At the stock’s recent peak, investors were paying an astronomical 65 times reported sales to buy into that story. No earnings-based valuation is possible because the company has nothing resembling profits. Even after the recent declines in Lightspeed stock, it trades at roughly 40 times sales.
And that could be okay if the Lightspeed story holds true. Spruce Point, which in its report throws as much as possible at the wall and sees what sticks, raises what it perceives, without proof, to be possible accounting issues that question whether Lightspeed’s organic growth numbers are correct.
Yet much of what Spruce Point casts in a nefarious light could have perfectly reasonable explanations. And Lightspeed, while not explicitly addressing most of Spruce Point’s allegations, reiterated its revenue-growth numbers in its brief response to the short-seller, and urged shareholders to refer to Lightspeed’s own financial statements. (The company has said it will not be commenting further on this matter, but it plans an investor day in November.)
In Lightspeed’s own numbers, interestingly, are some data highlighted by Spruce Point that speak to the broader issue of what Lightspeed will face by taking on payment processors, Shopify and even more competitors. As recently as six quarters ago, Lightspeed reported 20-per-cent profit margins on hardware sales – the equipment its customers use to run the point-of-sale systems. In its most recent quarter, it reported a 20-per-cent loss on hardware. That’s a downward swing of 40 percentage points in a year and a half.

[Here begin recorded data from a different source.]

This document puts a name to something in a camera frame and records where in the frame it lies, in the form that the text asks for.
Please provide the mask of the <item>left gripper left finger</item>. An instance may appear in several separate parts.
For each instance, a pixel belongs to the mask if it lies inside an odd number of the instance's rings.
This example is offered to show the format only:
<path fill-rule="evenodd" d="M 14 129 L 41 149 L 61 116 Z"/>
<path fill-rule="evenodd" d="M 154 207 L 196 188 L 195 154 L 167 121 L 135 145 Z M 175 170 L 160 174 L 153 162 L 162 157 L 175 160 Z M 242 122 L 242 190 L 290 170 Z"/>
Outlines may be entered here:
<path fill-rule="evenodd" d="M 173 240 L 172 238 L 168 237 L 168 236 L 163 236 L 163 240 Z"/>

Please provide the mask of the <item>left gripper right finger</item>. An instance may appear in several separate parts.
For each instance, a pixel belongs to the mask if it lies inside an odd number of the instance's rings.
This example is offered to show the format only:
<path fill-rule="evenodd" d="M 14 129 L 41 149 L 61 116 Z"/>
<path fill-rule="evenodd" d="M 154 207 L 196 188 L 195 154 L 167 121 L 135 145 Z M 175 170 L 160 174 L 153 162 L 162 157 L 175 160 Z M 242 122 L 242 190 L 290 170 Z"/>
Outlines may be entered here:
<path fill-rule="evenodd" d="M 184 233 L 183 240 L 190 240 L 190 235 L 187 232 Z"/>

Lightspeed boosters dismiss this as irrelevant for a cloud company and part of the overall plan to win new customers. But here are two points that should make investors wary. First, the losses in hardware sales have eroded the company’s gross margins, which are worse than prepandemic levels. That’s blunted the advantage it’s shown from adding more revenue to its fixed selling costs. Lightspeed has tripled its revenue over this period, but its operating profit margins are only slightly better than in early 2020.

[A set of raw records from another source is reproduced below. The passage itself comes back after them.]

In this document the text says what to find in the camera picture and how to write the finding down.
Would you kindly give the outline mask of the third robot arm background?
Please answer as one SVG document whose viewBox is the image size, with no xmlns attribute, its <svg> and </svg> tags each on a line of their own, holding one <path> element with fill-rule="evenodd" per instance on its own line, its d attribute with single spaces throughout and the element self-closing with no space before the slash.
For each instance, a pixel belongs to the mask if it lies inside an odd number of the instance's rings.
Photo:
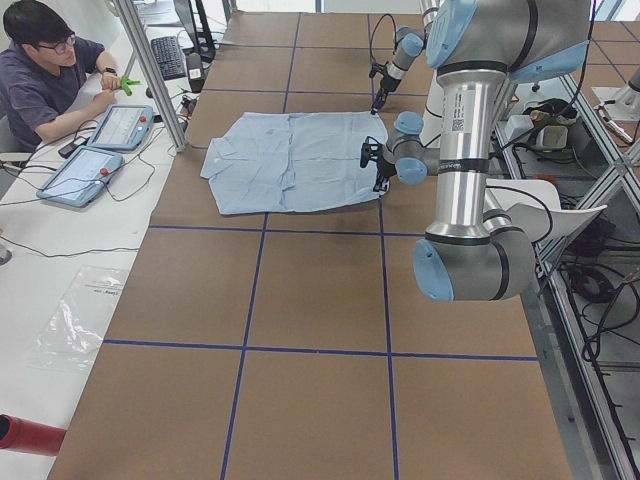
<svg viewBox="0 0 640 480">
<path fill-rule="evenodd" d="M 592 91 L 607 119 L 628 122 L 639 119 L 639 70 L 623 87 L 593 87 Z"/>
</svg>

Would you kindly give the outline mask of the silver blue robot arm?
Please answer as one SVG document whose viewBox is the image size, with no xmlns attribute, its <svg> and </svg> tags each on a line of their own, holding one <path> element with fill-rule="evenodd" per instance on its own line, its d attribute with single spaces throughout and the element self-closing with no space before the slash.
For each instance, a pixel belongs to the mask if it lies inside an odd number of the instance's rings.
<svg viewBox="0 0 640 480">
<path fill-rule="evenodd" d="M 439 145 L 420 140 L 423 119 L 404 112 L 386 144 L 363 162 L 414 185 L 437 179 L 435 217 L 416 243 L 422 294 L 436 301 L 500 300 L 520 294 L 535 271 L 537 236 L 513 223 L 486 187 L 491 134 L 518 83 L 577 70 L 589 45 L 587 1 L 426 1 L 421 29 L 398 33 L 393 60 L 374 67 L 379 110 L 413 61 L 424 56 L 443 91 Z"/>
<path fill-rule="evenodd" d="M 393 31 L 393 57 L 390 61 L 379 63 L 373 54 L 373 39 L 375 32 L 369 40 L 370 71 L 369 78 L 381 76 L 378 90 L 372 101 L 370 113 L 378 114 L 384 107 L 387 97 L 399 87 L 406 73 L 410 70 L 414 61 L 426 51 L 432 24 L 441 6 L 441 1 L 421 1 L 422 24 L 421 28 L 411 28 L 406 25 L 397 26 L 391 14 L 384 14 L 380 19 L 388 17 L 392 20 Z"/>
</svg>

And secondly, the hardware losses speak to the rapidly changing environment for Lightspeed. The company is doing expensive acquisitions to improve its capabilities to win new customers in e-commerce as well as serve its existing ones as they make the online shift. The economics of its e-commerce sellers, as measured by revenue per location, are less compelling than those of its bricks-and-mortar retailers – but Lightspeed, as Toronto’s Veritas Investment Research observes, isn’t disclosing the mix of e-commerce sellers versus bricksand-mortar retail locations.
Lightspeed portrays all these changes as part of the master plan, an uninterrupted growth strategy from even before its Canadian initial public offering in 2019. From the outside, though, it looks like a company that’s racing to adapt to the future, rather than powerfully charting its own course.
The analysts at Veritas, who have written about Lightspeed skeptically but more tactfully than Spruce Point for some time, framed the Lightspeed question this way earlier this year: What is possible, and what is probable?
Investors continue to price Lightspeed shares as if nearly everything possible is probable as well. With the stock still trading at almost three times its 52-week low, those who recalculate those probabilities and trim their Lightspeed holdings will likely be better off.